Lulu Cheng

New York, NY, 10013
lulu.cheng90@gmail.com
l1990790120.github.io/about

Technology

  • Development: Scala, Python, R, Java, Go
  • Data: Redshift, Cassandra, Kafka, MQ, Airflow, Superset, Spark, Hive, Presto, Couchbase, MongoDB, Oracle
  • Infrastructure: Kubernetes, Helm, Argo, Docker, Cloud Run, GKE, AWS, GCP, Jenkins, Cloud Build, EMR, Lambda, Batch, Hadoop, Bash
  • Visualization/Web App: Python (django, flask), html, css, javascript (d3.js, dc.js, crossfilter.js)
  • Machine Learning: MLFlow, Kubeflow, XGBoost, LightGBM
  • BI: Tableau, Alteryx

Work Experience

Software Engineer/Engineering Manager, Block, New York, NY 2021-11 to Present

  • Lead modernization and consolidation initiative for Block’s data streaming infrastructure, serving both as an IC and EM. Streamlined and unified 7+ disparate data streaming platforms across BUs. Reduce vendor and maintainance cost, operational complexities, security risks from inconsistent implementations. Over the span of 1.5 years, our Data Streaming Infrastructure team has consolidated 4+ separate platforms, enhance development efficiency and accelerate the lifecycle from event streaming to downstream data applications. Implemented company-wide generic data governance and security abstractions and frameworks to strengthen Block’s overall data ecosystem.
  • Streamline Block’s governance, privacy and security processes. Develop shared layer of abstractions and frameworks spanning from event streams to downstream applications (datalake, feature stores, AI/ML applications, etc.). Led the Data Streaming Infrastructure team to develop toolings, monitoring solutions, and processes. Empowering internal teams to effectively manage their own data products. Significantly improve Block’s overall engineering efficiency, governance protocols, and security posture.
  • Contribute to Block’s overall data infrastructure, governance, and security strategy. Introduce software development strategy across BUs and product teams to seek balance between flexibility and speed by implementing layers of governance, privacy and security abstractions aligned with our organizational structure. Empowered product teams to build with security, privacy, and safety by default, align with Block’s commitment to robust and responsible software development standards.
  • Led a team of 7 in the past 2+ years. Stepped in as interim manager for larger Data Streaming Platform organization of 13. Experienced as hands-on EM on day to day team operations, people management, process improvement and higher level organization/cross-team alignment, setting and communicating broader technical direction both internally and externally.
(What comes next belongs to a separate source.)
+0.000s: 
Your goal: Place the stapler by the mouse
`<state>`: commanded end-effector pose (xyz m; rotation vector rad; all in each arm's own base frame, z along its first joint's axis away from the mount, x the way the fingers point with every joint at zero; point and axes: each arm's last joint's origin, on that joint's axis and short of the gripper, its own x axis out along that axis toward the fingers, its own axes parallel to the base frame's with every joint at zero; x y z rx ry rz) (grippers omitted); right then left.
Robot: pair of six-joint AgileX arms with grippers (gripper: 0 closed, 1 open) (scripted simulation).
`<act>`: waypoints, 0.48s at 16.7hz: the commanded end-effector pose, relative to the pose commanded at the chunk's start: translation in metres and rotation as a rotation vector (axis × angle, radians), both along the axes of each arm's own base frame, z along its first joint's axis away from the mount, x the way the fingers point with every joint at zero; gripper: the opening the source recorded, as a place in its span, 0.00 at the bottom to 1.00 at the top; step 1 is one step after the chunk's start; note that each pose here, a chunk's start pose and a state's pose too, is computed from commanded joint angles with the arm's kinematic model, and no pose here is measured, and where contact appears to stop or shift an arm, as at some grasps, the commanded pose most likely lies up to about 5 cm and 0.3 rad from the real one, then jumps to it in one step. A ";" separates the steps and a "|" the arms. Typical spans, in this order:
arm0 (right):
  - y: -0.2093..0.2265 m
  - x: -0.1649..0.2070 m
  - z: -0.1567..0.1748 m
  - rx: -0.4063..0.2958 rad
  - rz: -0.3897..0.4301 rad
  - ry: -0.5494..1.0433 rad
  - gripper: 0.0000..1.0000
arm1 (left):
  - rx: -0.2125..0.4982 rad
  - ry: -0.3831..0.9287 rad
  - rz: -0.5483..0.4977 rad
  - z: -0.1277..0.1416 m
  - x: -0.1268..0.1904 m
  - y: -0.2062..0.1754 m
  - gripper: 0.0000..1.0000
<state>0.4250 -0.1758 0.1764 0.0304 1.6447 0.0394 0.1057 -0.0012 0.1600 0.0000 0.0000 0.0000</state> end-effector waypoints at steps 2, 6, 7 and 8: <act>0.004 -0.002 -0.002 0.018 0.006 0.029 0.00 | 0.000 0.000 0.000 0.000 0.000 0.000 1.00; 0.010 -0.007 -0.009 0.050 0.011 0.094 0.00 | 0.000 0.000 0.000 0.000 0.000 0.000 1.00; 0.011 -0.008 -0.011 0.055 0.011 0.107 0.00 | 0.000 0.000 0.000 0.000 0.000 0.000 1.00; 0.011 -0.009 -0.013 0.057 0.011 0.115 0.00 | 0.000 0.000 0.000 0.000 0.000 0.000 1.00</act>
Master Data Engineer/Manager, Data Engineering, Capital One, New York, NY
2020-03 to 2021-11

  • Machine Learning Platform

    • Contribute to platform’s model building and training module. Create abstraction layer for hyperparameter tuning packages (Optuna, SparkML) to allow easy integration on a variety workflow and experimentation tools (Airflow, MLFlow, Dask, Argo).
    • Productionize document vulnerability scan model pipeline. Experiment with Hugging Face, Tensorflow, Spark XGBoost against the full dataset (entire Capital One Retail Bank’s S3 documents) to reduce training time.
    • Mentor in internal and external Data and AI/ML projects. Working with team(s) of interns and software engineers to research and prototype new AI/ML packages on enterprise platform.
  • Identity and Fraud

    • Leading cross team efforts with product, data science and business operations to “modernize” Capital One’s Identity and Fraud tech and data stack in Retail Banking. Re-architect backend APIs and pipeline to enable realtime analytics, experimentations, dashboard monitoring and machine learning model development.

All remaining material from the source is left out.